L’exposition accorde une large place aux installations monumentales. Ainsi de Hon (1967), immense femme enceinte couchée sur le dos dont l’accès se fait par le vagin, sorte de préfiguration des Nanas. À l’intérieur de Hon se trouvaient un cinéma, une cabine téléphonique, un toboggan, un bassin de poissons rouges. Après plusieurs semaines d’exposition, l’œuvre fut détruite afin de ne pas intégrer le circuit commercial ; seuls quelques vestiges en ont été conservés. Autre ouvrage collectif important, qui repose encore dans la forêt de Fontainebleau et que Tinguely accomplit au terme de sa vie, le Cyclop, sculpture de 22 mètres de haut recouverte de miroirs qui aura nécessité le concours de Saint Phalle, mais aussi de Daniel Spoerri, Luginbühl, Rico Weber, Eva Aeppli.

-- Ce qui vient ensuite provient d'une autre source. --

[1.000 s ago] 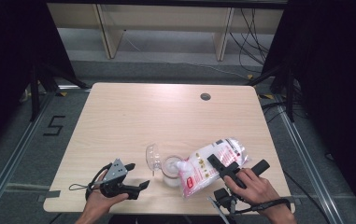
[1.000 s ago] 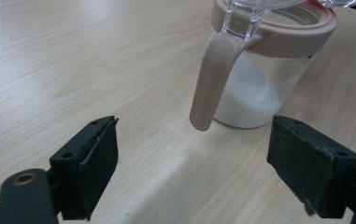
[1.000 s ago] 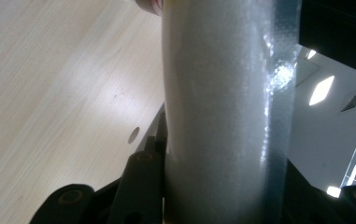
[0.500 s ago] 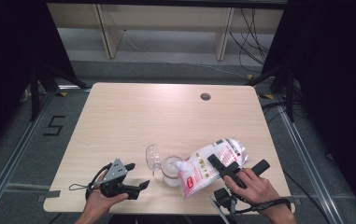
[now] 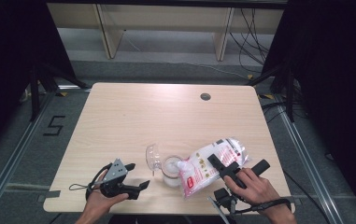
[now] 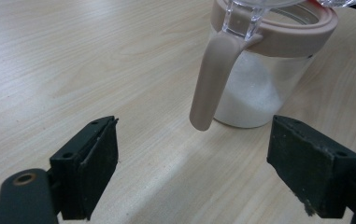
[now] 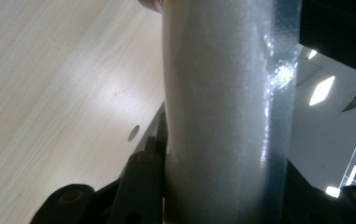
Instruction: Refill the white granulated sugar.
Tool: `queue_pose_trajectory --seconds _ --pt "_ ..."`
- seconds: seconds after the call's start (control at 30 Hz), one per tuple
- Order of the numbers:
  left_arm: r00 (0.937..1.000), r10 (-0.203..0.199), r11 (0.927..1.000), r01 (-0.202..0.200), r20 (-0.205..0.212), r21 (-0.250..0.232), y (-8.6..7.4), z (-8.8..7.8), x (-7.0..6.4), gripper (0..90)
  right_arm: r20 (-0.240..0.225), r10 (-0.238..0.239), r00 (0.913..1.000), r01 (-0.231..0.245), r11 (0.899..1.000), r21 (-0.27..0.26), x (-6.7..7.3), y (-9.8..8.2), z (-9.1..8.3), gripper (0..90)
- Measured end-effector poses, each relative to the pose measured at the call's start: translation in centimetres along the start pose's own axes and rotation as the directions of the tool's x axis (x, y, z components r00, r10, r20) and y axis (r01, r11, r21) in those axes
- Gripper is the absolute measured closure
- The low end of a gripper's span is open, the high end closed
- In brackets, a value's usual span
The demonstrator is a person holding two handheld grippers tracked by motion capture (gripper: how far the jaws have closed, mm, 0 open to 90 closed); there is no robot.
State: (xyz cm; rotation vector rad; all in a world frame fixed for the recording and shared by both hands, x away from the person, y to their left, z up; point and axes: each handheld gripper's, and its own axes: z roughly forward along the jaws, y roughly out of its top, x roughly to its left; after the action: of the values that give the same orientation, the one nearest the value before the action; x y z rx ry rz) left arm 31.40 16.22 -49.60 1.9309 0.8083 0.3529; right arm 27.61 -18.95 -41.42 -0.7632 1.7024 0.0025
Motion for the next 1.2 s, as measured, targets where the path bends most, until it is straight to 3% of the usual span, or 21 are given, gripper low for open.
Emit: queue_pose_trajectory --seconds 1.2 --pt "1.0000 0.008 1.0000 -0.008 -0.002 0.004 0.02 -0.08 0.06 16.1 -0.009 -0.016 0.9998 0.016 1.000 0.004 -0.06 -0.07 0.00 73.4"
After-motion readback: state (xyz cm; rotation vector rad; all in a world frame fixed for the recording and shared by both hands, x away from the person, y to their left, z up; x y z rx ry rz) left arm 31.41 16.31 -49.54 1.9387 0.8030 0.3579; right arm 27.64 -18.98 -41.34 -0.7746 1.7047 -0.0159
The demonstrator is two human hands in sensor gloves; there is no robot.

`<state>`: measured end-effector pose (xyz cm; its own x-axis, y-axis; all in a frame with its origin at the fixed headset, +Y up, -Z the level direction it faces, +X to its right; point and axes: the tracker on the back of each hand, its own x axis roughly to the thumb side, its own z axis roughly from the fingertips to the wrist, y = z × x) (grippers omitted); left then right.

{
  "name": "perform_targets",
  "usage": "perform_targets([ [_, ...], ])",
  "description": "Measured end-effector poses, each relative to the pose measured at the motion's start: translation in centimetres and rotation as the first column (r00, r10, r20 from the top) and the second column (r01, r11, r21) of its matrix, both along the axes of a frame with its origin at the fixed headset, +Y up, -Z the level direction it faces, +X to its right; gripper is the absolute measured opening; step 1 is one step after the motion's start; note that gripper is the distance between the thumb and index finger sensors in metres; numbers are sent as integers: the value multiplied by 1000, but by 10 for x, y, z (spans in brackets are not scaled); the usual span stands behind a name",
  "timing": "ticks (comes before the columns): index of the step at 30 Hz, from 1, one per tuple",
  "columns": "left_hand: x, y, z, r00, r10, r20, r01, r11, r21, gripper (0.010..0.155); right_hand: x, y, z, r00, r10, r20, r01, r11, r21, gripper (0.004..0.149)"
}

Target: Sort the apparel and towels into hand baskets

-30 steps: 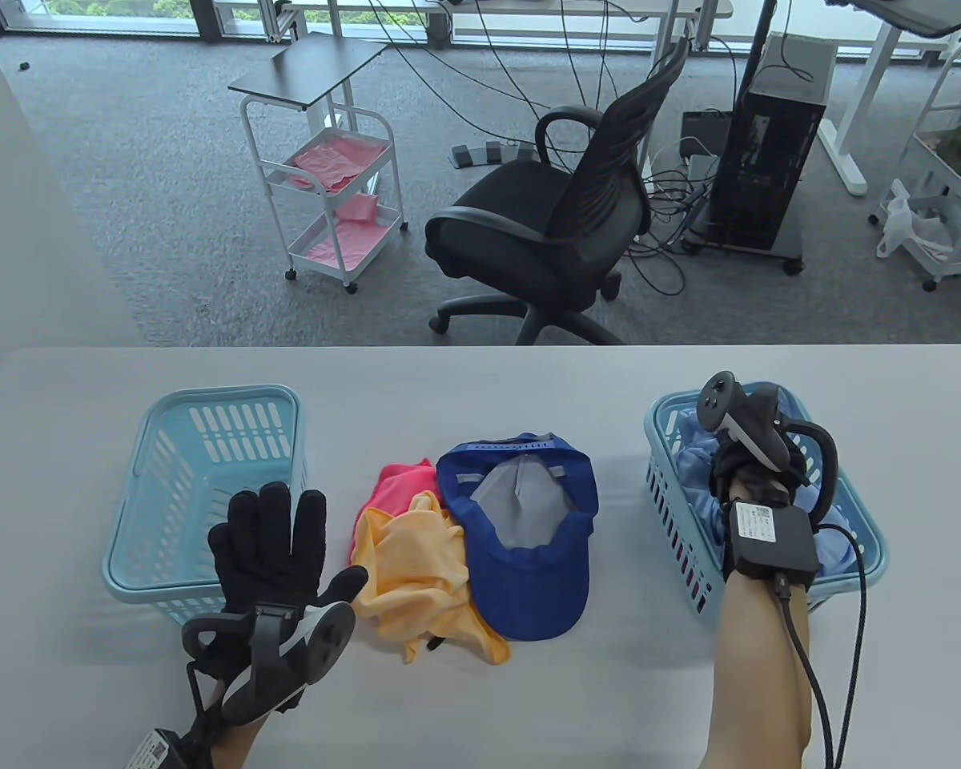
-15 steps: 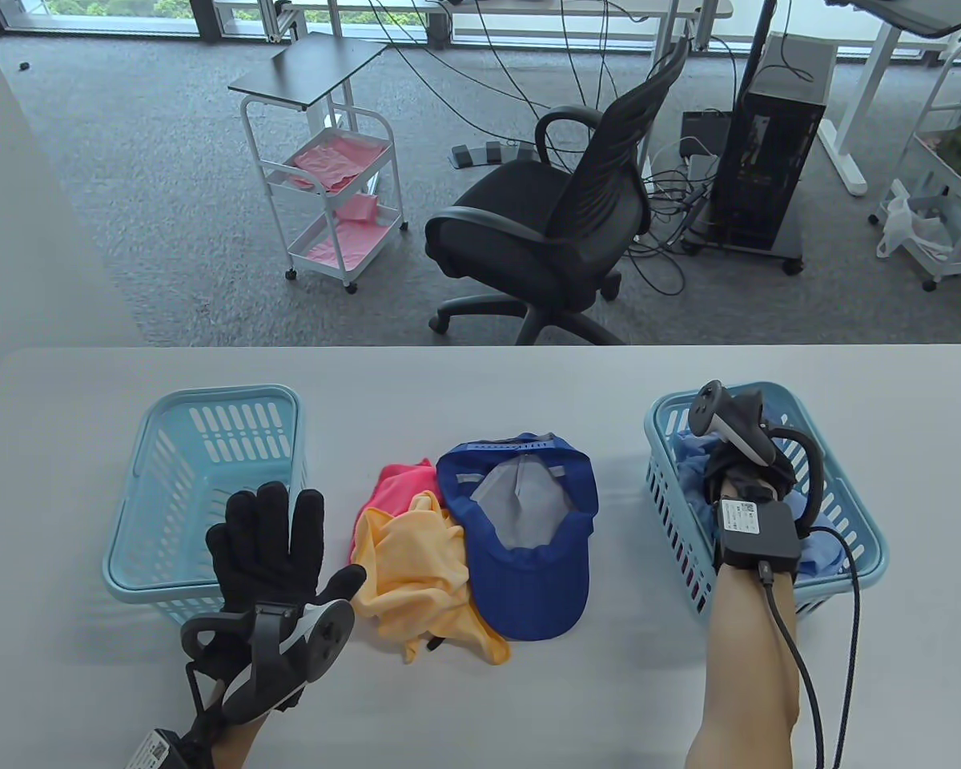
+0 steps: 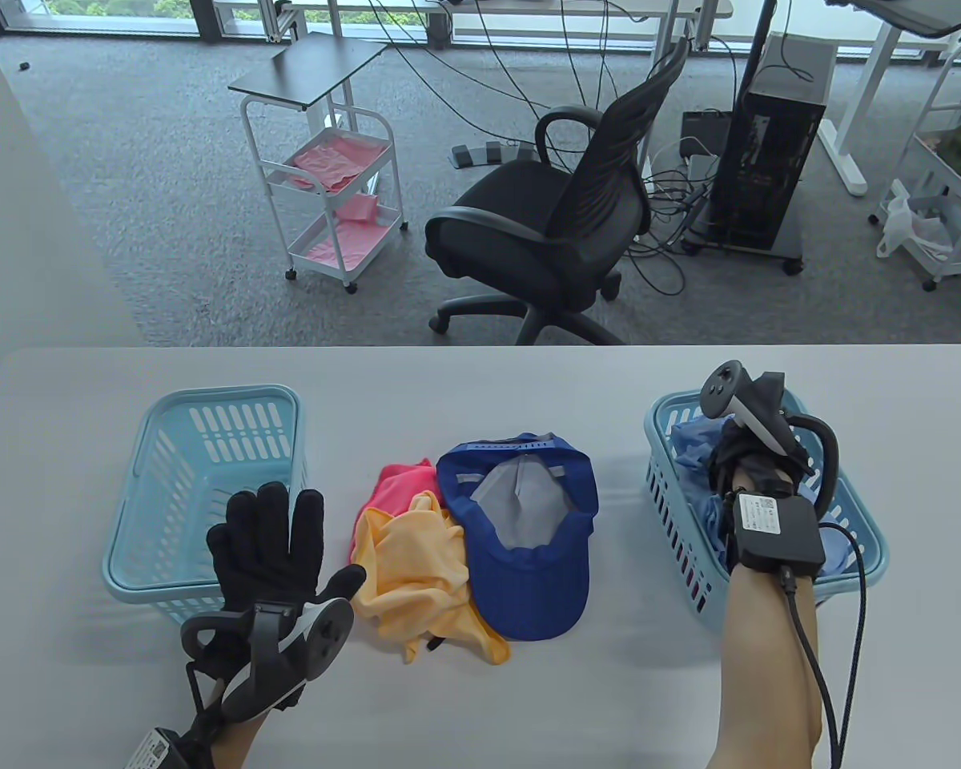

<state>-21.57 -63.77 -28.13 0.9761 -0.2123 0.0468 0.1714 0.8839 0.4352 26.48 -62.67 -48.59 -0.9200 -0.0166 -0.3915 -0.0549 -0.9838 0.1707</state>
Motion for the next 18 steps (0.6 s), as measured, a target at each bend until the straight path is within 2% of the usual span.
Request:
perform_targets([
  [9, 0, 0, 0, 1000, 7, 8, -7, 1000, -3, 94, -27, 68, 41, 996, 7, -84, 11, 978, 210, 65],
  [12, 0, -1, 0, 1000, 11, 14, -11, 1000, -3, 94, -46, 83, 58, 991, 3, -137, 36, 958, 284, 64],
  [18, 1, -1, 0, 1000, 18, 25, -18, 1000, -5, 93, -90, 90, 90, 971, -27, -237, 116, 921, 371, 63],
])
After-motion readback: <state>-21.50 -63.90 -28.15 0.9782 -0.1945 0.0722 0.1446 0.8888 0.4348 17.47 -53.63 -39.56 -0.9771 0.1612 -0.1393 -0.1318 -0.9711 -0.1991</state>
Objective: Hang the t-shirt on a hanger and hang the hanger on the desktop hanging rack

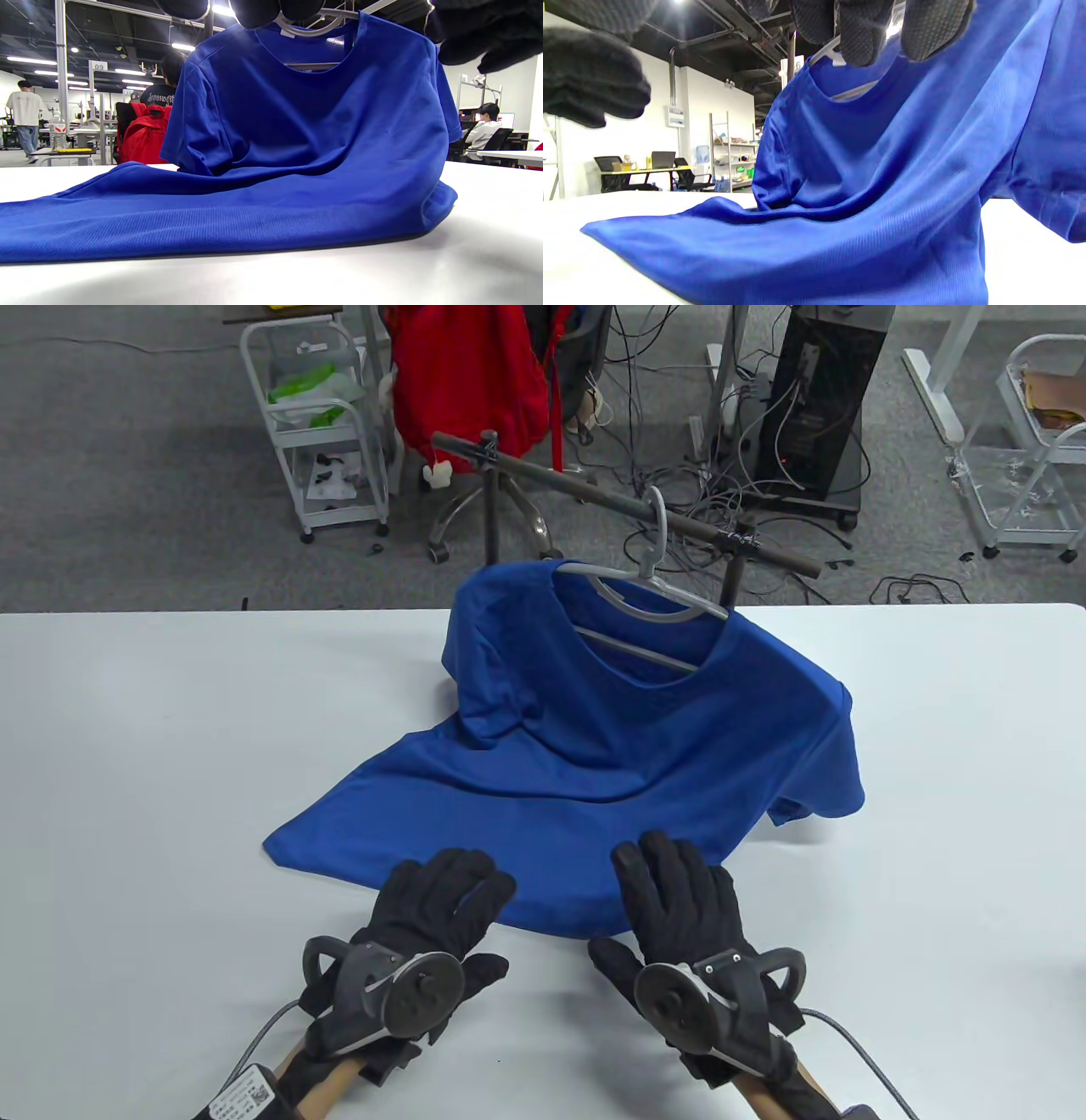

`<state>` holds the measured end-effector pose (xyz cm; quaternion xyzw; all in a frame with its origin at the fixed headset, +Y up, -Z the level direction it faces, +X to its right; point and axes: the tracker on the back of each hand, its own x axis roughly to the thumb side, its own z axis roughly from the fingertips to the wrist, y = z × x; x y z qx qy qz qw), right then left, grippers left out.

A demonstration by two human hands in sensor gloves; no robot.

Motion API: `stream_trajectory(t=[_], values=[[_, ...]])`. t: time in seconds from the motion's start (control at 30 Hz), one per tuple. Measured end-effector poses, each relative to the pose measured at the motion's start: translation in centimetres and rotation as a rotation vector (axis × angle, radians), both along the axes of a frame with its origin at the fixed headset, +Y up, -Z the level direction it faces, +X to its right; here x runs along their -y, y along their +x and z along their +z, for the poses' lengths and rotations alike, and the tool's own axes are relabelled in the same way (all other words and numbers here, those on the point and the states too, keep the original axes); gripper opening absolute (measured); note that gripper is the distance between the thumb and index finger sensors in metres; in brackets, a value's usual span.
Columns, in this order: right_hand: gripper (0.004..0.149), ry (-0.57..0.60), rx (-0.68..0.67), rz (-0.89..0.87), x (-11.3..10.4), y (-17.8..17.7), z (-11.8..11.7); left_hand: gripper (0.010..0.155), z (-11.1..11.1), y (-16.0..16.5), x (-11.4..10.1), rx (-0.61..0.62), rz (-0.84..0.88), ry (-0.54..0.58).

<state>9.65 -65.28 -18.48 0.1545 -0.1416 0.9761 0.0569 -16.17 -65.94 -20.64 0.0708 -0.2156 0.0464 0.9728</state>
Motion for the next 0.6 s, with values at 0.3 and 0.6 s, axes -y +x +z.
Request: stream_trajectory(t=[0.3,0.6], values=[[0.082,0.077,-0.001,0.079,1.9,-0.6,0.3,0.085,-0.6,0.3,0.7,-0.021,-0.040,-0.052],[0.081,0.015,0.001,0.071,2.8,-0.2,-0.3,0.086,-0.6,0.7,0.9,-0.022,-0.059,-0.072]])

Pontus Hulten illustre une période faste d’audace institutionnelle, avant l’ère des apparatchiks et du conformisme. En dépit de sa nationalité suédoise, il devient en 1977 le premier directeur du Centre national d’art et de culture George Pompidou (que l’on n’appelait pas encore Centre Pompidou). Pour le Forum de la nouvelle institution, il invite Saint Phalle, Tinguely et Bernhard Luginbühl à réaliser un projet ludique et spectaculaire, Le Crocrodrome de Zig & Puce, un train fantôme dans lequel le public peut pénétrer. Une expérience qui désacralise l’art et insuffle une joyeuse anarchie au sein de l’établissement. Après cinq ans à la tête du Centre Pompidou, Hulten a travaillé à Los Angeles, Venise, et Bonn avant de terminer sa carrière au Musée Tinguely de Bâle. Un projet de musée voulu par Saint Phalle, légataire de l’œuvre de Tinguely, pourtant contre l’avis de Tinguely, qui souhaitait voir ses œuvres reposer dans un « anti-musée ».